When I got divorced, there was a song by a boy band on the radio with the lyric “I don’t care who you are, Where you’re from, What you did, As long as you love me.” I remember sitting in my car one day listening to that song and sobbing with the full realization that that’s how I had approached every relationship in my life to that point. Knowing and respecting the person I’m chemically drawn to is important and I was tired of accepting so little as long as he said he loved me and sometimes less when he couldn’t even say that much. The fact is: I did care who he was, what he wanted, what he believed, what he did. I wasn’t out to be judgmental but rather to exercise judgment about a compatible partner for me. I had exercised no judgment with respect to what I wanted. This is not to say I loved losers. Quite the opposite. Talent, brilliance, soul, and even deep and intense love. Just not a vision of a life with me. Not a lot of time spent thinking, what would she want? What could I do to lift her up? I could not blame them for not knowing or attending to me. I led by example.
So, there was my list. My ingredients for a safe and sizzling match. All I had to do was drink from the brew, which is to say I had to believe a man like this existed. A distinct change came over me as a result of this work, and although it’s neatly packaged here, it wasn’t necessarily easy to identify these patterns. One might say downright painful. But the result was a profound letting go. A shift in focus. The very next man I looked at with swirly eyes was this man. And without this brew, I would never, never have found him attractive. In fact, he was a platonic friend I’d known for years and whom I adored because he was such a stand-up guy but never once considered someone I could fall in love with. He was the man who knew me, not the dazzling me. He even knew me during my year-of-the-purple-sweats when I happened to be wearing these unflattering silky, slush-sounding purple sweatpants every time I ran into him.

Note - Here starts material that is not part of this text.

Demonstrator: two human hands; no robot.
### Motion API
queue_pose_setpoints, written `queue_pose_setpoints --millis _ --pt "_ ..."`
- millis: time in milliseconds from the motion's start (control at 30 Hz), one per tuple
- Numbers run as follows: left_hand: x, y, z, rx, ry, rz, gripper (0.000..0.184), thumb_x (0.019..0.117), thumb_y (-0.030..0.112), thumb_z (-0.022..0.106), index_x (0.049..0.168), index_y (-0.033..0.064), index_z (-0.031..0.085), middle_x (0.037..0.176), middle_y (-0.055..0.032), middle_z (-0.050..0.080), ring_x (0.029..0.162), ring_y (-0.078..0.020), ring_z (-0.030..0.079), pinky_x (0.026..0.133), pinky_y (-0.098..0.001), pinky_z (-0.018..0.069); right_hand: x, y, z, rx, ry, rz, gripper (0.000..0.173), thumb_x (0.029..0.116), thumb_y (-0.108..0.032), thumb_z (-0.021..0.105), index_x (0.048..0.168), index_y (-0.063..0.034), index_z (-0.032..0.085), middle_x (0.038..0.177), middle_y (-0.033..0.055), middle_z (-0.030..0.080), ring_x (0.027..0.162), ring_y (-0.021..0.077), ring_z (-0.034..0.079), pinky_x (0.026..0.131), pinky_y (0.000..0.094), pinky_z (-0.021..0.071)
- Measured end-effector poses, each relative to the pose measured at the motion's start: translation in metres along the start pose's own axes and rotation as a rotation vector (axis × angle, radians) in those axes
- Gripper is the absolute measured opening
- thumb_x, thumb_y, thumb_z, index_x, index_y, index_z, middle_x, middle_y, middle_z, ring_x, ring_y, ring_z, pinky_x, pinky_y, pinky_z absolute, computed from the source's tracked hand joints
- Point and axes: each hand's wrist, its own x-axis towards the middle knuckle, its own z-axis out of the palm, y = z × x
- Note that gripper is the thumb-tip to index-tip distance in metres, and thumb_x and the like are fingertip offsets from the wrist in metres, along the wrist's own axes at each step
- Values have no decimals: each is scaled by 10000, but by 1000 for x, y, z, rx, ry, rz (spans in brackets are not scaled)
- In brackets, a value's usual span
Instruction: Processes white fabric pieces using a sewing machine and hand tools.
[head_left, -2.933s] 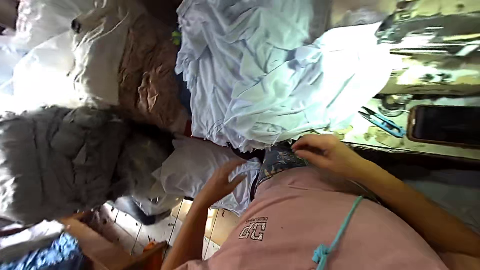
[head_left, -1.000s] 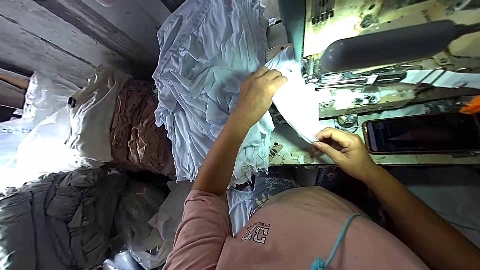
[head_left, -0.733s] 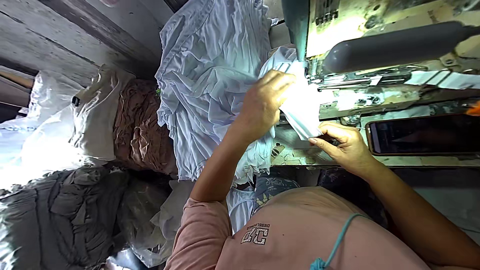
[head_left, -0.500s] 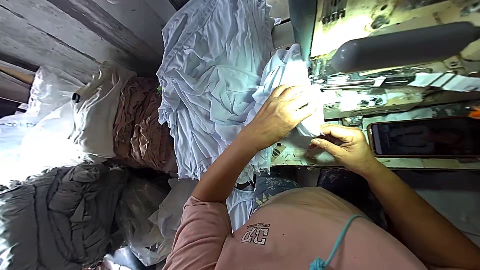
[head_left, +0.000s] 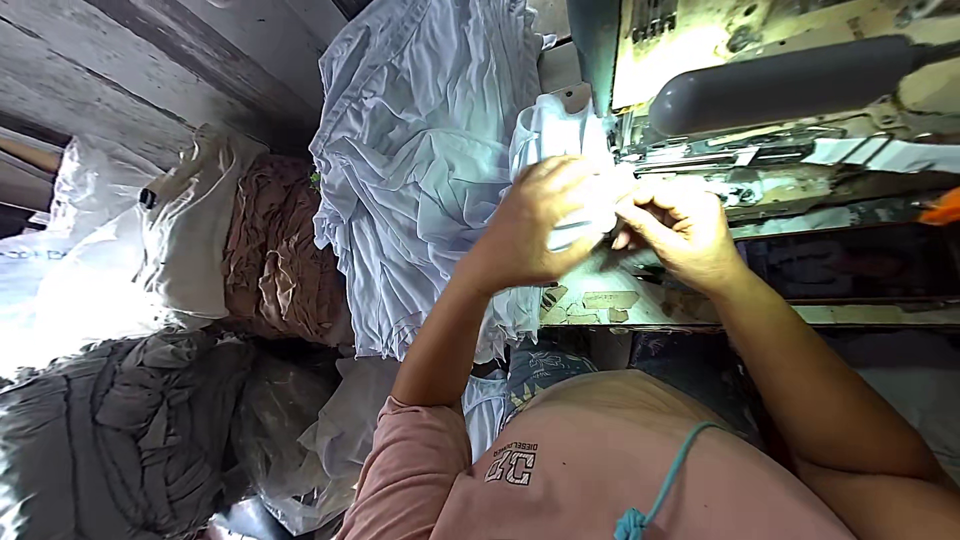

Well, I did get married again. My man from the purple sweats era. I tell him all the time that I bubble, bubble, toil, and troubled him because I am still amazed so many years later that he is spiced with all of my ingredients. He walked with me while I figured out some stuff about me. And I remember the day I knew I would marry him. We lived two exits down from each other on the New York State Thruway. After a year or so of driving back and forth to see each other and paying the minor tolls, he surprised me with an E-Z Pass, which is like an electronic credit card for toll booths. The miracle here is not the present itself. It’s the fact that he ordered it, received it, attached it to my windshield and attached it to his credit card so I would never see a bill. The gesture utterly floored me. And perhaps most important of all, he thought nothing of it. It made sense to him so he took care of it. He wasn’t looking for praise or even a pat on the back. I knew right then and there I had fallen and I couldn’t get up.
Of course with any wish let out into the universe, one must be careful to be specific with the ingredients. Today my husband works a little too much at a job he finds fulfilling. He is a marrying man, not at all relationship phobic, but his burn on his first marriage went bone deep so he was reluctant to take that legal step with us for quite some time. He absolutely did learn “Higher” by Creed on the guitar, but I still cannot convince him that Tower of Power is not music you admit to liking in the 21st century (although we do agree on Journey. Rock on.). And he takes care of his life so much so that sometimes I wonder what on earth he wants me for. And then I remember. Oh yeah, because he loves me and I deserve that.